Tuesday, July 13, 2010

Finding a Rocking Premise

One thing I found so interesting with our contest is reading through the entries and coming across some which made me say, “Hmm… that sounds like something I’d like to read” or “I’ve never read a book like that before” or “I wonder how the author wrote this story”.

The premise of a novel is what the story is about and it should peek a reader’s interest, lure them in to read the story. Sure, good writing and a strong voice are the anchor of the story, but it’s the premise that catches an agent’s or editor’s eye and ultimately is blurbed on the back of a cover to pull the reader to buy the book.

So the question I’ve been mulling over is: How does a writer find a great premise?

Here is a process that I’ve come up with:

1. Take time to daydream- This is such an important part of a book’s development! Have a notebook handy and jot down notes. Imagine your character’s world and how events could play out.

2. Brainstorm- Don’t limit yourself to one idea. Come up with as many ideas as you can. Write them all into paragraph summaries.

3. Research- Know your market! Check out your bookstore or your own bookshelf and list all the published titles that are out there that are comparable to your book. Is the market glutted with books similar to your ideas? (This is where blogging and reading can help you keep abreast in what’s being published and what isn’t. And why.)

4. Get help- This is where a great critique group or writing friend can be invaluable. Once you have your list of ideas, submit it to your close writing friends. Ask them what they think. What works and what doesn’t. Do they have any ideas that you hadn’t thought of? Don’t be afraid to collaborate.

5. Choose- You’ve got your feedback and you’ve done your research and hopefully you’ve come up with 1 amazing idea for a story.

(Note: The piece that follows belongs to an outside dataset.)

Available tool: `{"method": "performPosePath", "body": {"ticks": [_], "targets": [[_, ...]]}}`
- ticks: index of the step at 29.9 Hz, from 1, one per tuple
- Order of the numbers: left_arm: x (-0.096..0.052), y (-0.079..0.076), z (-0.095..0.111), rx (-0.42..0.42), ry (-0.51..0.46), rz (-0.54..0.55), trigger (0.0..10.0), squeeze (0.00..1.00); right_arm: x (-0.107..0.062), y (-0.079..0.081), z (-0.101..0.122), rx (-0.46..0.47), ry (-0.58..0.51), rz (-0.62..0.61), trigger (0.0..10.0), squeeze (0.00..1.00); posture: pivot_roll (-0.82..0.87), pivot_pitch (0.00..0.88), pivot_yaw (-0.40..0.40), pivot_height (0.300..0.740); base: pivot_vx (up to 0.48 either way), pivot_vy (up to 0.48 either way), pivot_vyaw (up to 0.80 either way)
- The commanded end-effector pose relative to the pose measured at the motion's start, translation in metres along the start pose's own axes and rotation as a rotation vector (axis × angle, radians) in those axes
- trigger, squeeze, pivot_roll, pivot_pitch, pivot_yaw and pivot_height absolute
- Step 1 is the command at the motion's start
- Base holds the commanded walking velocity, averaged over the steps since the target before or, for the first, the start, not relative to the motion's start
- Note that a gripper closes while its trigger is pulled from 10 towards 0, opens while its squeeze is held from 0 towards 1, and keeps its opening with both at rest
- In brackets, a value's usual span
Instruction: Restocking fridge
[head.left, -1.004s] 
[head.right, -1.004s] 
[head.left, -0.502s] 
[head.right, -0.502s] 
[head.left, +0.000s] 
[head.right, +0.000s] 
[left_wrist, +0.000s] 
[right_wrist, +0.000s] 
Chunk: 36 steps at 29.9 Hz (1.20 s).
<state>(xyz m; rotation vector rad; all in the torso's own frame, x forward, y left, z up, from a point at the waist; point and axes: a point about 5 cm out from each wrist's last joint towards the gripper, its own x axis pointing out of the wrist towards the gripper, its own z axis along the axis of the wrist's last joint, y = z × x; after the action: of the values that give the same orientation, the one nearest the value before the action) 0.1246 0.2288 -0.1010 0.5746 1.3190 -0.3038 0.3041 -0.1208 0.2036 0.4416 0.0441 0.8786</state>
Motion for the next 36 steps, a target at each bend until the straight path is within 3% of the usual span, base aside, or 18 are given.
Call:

Don’t forget though that even if you think your idea is amazing and brilliant, everyone has personal tastes. What one person loves may be something you hate and would never read. Make sure that your idea is something that you love and are passionate about. Because hopefully it will make it onto the bookshelves and be there for a very, very long time!



  1. For me, it seems like the premise of a story comes a little easier than the "essence." An idea grips me, I run with it, then I need to capture the essence to write my query letter. Semantics maybe, but it's where I get stuck :-)

  2. Christy, I don't think I spend enough time daydreaming and brainstorming, I try to jump into it too quickly and that can lead to a weak story.

    Kenda, I know what you mean about "the essence". It's so challenging to express a deeper layer than just the story on the surface, or at least, to hint at it.

  3. I have a much easier time coming up with neat settings and concepts. I get a lot of inspiration from non-fiction. But it takes forever to match the right characters and motivations with the settings and concepts. You're right, it takes brainstorming practice and lots of daydreaming.